# Skilled Migration Assessment for 189 Visa (Civil Engineering)



## kingstrom (Aug 5, 2014)

Hello everybody,

I need to get my skills assessed for migration for a 189 visa.

I can't seem to find what the requirements are for Engineers Australia to give a positive skills assessment.

Do you need much experience or are qualifications enough?

If anyone can help it would be greatly appreciated


----------



## espresso (Nov 2, 2012)

Hi kingstrom,

qualifications are enough. If you studied in the UK - which is a signatory of the Washington accord - you probably won't even need to write a competency demonstration report (CDR). The latter can be covered with university projects, though, so even then you'd need no work experience. 

First you should read the EA Skills Assessment Booklet and check whether you have an accredited Engineering qualification or not. Then follow the steps outlined on the Engineers Australia (EA) homepage. There are also a couple of threads on the forum about how to prepare the EA assessment application. 

Cheers, 
Monika


----------



## kingstrom (Aug 5, 2014)

Hi Monika,

You're a legend, thanks so much for that quick reply.

I have looked at the migration skills assessment application process on Engineers Australia's website. It has a section, "I have accredited qualifications", "Application for assessment of engineering associate qualifications (Dublin accord)". 

In the migration skills assessment booklet the Dublin accord is not mentioned, but when applying for a 189 visa an Advanced 2 year Diploma gets 10 points, which is the equivalent to the Higher National Diploma that I have from the UK. So my question is, if I use the application for assessment of engineering associate qualifications (Dublin accord), will I get a positive skills assessment for migration under the 189 visa?

And again, thanks Monika, I seriously appreciate it!


----------



## espresso (Nov 2, 2012)

Hi kingstrom, 

oh, I thought you had a bachelor degree . What institution did you get your diploma from? It should be fine if it's covered by the Washington Accord, the Sydney Accord or the Dublin Accord. To quote from the EA homepage: 



> For overseas qualifications, you will need to determine if the country of origin of your qualification is a full signatory of the Washington, Sydney or Dublin accord, and *refer to the list of accredited courses* provided by the relevant signatory body.


So the "Application for Assessment of Engineering Associate Qualifications (Dublin Accord)" link is actually fine. Regarding the ANZSCO code you select you should be aware that _Civil Engineer (233211)_ belongs to the professional engineer category and requires skill level 1 (= bachelor degree or higher). In the engineering associate category (= skill level 2) you'll probably fall under _Civil Engineering Draftsperson (312211)_ instead. It's on the SOL as well, so it should not matter much. See: EA Migration Skills Assessment Booklet, page 48.


----------



## kingstrom (Aug 5, 2014)

Monika I got a Higher National Diploma from Belfast Metropolitan College (previously Belfast Institute for Further and Higher Education). 

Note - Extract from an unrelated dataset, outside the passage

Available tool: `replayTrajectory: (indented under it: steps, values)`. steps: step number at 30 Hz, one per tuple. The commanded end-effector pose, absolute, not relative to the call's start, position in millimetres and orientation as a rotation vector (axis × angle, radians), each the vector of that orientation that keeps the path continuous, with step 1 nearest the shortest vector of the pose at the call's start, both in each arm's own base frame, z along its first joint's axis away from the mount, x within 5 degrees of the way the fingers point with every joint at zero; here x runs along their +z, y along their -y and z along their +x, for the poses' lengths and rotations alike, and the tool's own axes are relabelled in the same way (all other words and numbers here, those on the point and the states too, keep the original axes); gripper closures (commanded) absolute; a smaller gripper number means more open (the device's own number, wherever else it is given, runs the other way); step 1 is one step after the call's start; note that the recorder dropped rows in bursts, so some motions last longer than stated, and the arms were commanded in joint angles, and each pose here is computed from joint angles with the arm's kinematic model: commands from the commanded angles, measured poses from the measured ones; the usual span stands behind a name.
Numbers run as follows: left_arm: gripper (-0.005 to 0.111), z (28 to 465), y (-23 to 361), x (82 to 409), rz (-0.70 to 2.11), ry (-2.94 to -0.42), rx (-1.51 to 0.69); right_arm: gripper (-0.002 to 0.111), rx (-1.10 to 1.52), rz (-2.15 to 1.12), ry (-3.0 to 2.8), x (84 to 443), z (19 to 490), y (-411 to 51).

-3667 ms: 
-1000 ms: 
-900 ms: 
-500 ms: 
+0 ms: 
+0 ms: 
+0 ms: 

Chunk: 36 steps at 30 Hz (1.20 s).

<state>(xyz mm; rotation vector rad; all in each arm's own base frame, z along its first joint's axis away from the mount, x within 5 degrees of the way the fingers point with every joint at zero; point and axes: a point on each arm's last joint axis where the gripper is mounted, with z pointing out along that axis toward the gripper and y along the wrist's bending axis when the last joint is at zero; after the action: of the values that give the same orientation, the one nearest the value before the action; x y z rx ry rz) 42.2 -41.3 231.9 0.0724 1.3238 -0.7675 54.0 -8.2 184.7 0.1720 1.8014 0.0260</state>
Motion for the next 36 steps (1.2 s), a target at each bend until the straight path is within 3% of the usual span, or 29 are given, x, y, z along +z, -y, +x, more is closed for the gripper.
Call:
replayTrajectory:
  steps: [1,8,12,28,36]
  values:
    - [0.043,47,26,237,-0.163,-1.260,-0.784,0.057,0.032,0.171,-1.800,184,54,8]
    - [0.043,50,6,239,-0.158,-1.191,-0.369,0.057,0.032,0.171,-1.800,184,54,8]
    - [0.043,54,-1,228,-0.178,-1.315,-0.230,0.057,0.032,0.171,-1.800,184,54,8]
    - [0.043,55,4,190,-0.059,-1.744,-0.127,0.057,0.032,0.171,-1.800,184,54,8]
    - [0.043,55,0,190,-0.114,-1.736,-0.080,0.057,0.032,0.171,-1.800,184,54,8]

The UK like you said is a full signatory of the Dublin accord.

"refer to the list of accredited courses", this is now worrying me as I can't seem to find it on the list. If HND courses are not accredited does it mean I can't use it to get my skills assessed?

It seems that the only accredited courses are to degree level, maybe I'm missing something because what is the Dublin accord for, if the courses for Civ Eng associate are not accredited? I'm very confused, do you know anything about this Monika?


----------



## kingstrom (Aug 5, 2014)

Monika! Don't panic haha, I found it, they aren't accredited, HND's are "RECOGNISED". Seems good to go then, I'm going to get it all fixed up to send in the morning and start the process.

Thanks so much for your advice RE the civil engineering draftsperson category! That has saved me a lot of time  Thanks so so much!!


----------



## kingstrom (Aug 5, 2014)

Hi everyone,

I want to make sure I've got this 100% right. I am going to place an "Application for Assessment of Engineering Associate Qualifications (Dublin Accord)" today. I'm pretty sure this is all I need to do, I would love confirmation for my peace of mind that I do not need to do a CDR.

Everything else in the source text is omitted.